Module 120 combines the single-word anti-spam automata 118 into a multi-word anti-spam automaton 122 (e.g., using the XFST union and kleene plus operations). As shown for example at 123, an XFST code fragment assembles a dictionary of two abstract text blacklisted words into a finite state automaton 122. The resulting multi-word anti-spam automaton 122 is adapted to identify text parts that correspond to words defined in the cleartext blacklist 110 which have been distorted according to the language model defined by anti-spam grammar 108. Once a distortion is identified, the automaton 122, depending on the replace operation defined, may be used to transform any distorted word to any number of different forms, such as, its non-distorted form or a tagged non-distorted form, or vice versa.
In one embodiment, the finite state automaton 122 may be an automaton that is a transducer where on one side of the transducer there is a plurality (or quasi-infinite number) of camouflaged spam words generated using the abstract text blacklist 114 which are mentally synthesizable by a literate human observer and on the other side of the transducer there are spam words from the cleartext blacklist 110. In another embodiment, the automaton is a multi-tape with one or more weighted transitions that may be used, for example, to account for misspellings or alternate spellings of strings in the cleartext blacklist 110.
One advantage of the anti-spam embodiments described herein is that while it is easy to develop substitutes for masking a string that is on the cleartext blacklist 110, it is unlikely that a combination of strings that are not spam would result in a “false positive” match using the multi-word automaton 122. A further advantage of the anti-spam embodiment is the modularity of the system 100 that permits the filler grammar 104, the transcription grammars 102, and cleartext blacklist 110 to be updated independent from each other, yet be taken into account when merged at 106 or concatenated at 112. Such modularity may be further exploited by defining one or more cleartext blacklists that are domain (or subject matter) specific that may be subsequently merged into a general cleartext blacklist 110. Those skilled in the art will appreciate that script files may be used for automating the production of the multi-word anti-spam automaton 122 once either one or more of the filler grammar 104, the transcription grammars 102, and cleartext blacklist 110 have been changed.

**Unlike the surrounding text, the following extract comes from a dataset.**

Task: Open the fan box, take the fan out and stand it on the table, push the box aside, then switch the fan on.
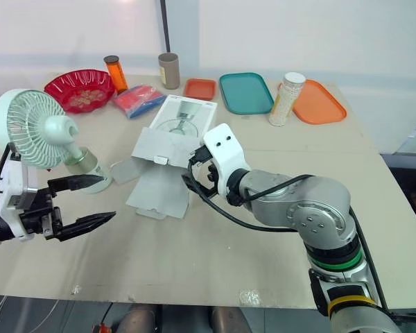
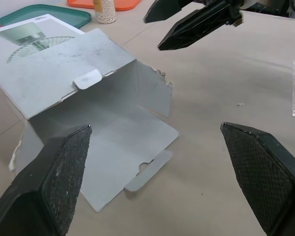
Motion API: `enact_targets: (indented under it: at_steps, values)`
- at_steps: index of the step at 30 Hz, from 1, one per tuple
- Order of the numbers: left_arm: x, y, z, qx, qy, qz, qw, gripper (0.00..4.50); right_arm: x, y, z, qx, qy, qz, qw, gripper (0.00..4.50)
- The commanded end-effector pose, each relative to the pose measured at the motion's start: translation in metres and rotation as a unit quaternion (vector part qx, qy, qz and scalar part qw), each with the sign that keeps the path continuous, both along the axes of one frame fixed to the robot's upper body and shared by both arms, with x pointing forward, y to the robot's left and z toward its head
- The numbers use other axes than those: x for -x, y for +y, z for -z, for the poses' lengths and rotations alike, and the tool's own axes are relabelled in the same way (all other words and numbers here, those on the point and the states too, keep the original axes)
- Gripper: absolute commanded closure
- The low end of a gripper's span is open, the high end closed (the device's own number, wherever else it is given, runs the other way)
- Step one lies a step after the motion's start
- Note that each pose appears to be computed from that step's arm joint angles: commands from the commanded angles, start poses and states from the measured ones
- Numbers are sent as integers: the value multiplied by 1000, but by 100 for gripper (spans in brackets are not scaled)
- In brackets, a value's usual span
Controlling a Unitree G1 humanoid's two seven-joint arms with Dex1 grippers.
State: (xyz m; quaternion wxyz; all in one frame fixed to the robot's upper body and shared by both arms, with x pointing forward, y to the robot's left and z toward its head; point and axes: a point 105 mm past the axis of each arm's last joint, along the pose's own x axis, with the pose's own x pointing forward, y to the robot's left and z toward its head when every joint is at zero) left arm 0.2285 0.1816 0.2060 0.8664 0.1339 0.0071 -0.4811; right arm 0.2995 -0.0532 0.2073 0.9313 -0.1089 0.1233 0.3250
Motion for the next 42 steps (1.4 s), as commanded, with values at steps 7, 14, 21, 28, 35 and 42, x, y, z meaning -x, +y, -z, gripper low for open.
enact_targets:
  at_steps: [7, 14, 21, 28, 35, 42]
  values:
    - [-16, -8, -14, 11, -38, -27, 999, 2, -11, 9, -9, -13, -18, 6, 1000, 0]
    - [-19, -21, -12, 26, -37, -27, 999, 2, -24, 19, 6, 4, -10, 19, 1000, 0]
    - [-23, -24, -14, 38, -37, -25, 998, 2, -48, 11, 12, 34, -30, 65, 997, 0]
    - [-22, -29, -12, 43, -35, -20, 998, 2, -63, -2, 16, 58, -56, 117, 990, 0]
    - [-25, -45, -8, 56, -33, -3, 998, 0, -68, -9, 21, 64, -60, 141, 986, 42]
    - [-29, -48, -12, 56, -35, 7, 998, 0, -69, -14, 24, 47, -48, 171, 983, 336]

C. Using the Anti-Spam Automaton
FIG. 4 illustrates a computer system 302 with processing instructions in memory 304 for applying the multi-word anti-spam automaton 122 developed using the system 100 in FIG. 1, which may also form part of the system 302. In operation on its own or in combination with other applications, the anti-spam automaton 122 is used for processing message data 306. The message data 306 may be any form of textual content, or image content from which textual content is extracted, for example, using an OCR (Optical Character Recognition) system. The message data 306 may arrive from a number of sources, such as, message data received via email, facsimile, browser download, file transfer, or otherwise.
By way of overview, the message data 306 is submitted to the automaton 122 where the text is scrutinized for the possible presence of disguised strings in the abstract text blacklist 114. In one embodiment at 310, when the automaton 122 recognizes in the message data 306 a string in the cleartext blacklist 110, its abstract-text blacklist form in the message data 306 is replaced with its cleartext blacklist form (i.e., undisguised form). Once strings in the message data 306 that are identified in the abstract text blacklist 114 and replaced with strings from the cleartext blacklist 110 (e.g., dr_vg is replaced by drug in the message data), the modified message data may be output to, for example, a content based spam assessment method at 312 or an alternate routing and/or classification system as discussed in more detail herein.
In an alternate embodiment at 308, when the automaton 122 recognizes in the message data 306 a string in the cleartext blacklist 110, its abstract-text blacklist form in the message data 306 is replaced with a tagged cleantext representation (e.g., dr_vg may be replaced by <spam>drug</spam> in the message data). Once strings in the message data 306 that are identified in the abstract text blacklist 114 and replaced with tagged strings from the cleartext blacklist 110, the modified message data may be output either directly to the user at 314, or alternatively, they may be applied to a content based spam assessment method at 312 or an alternate routing and/or classification system as discussed in more detail herein.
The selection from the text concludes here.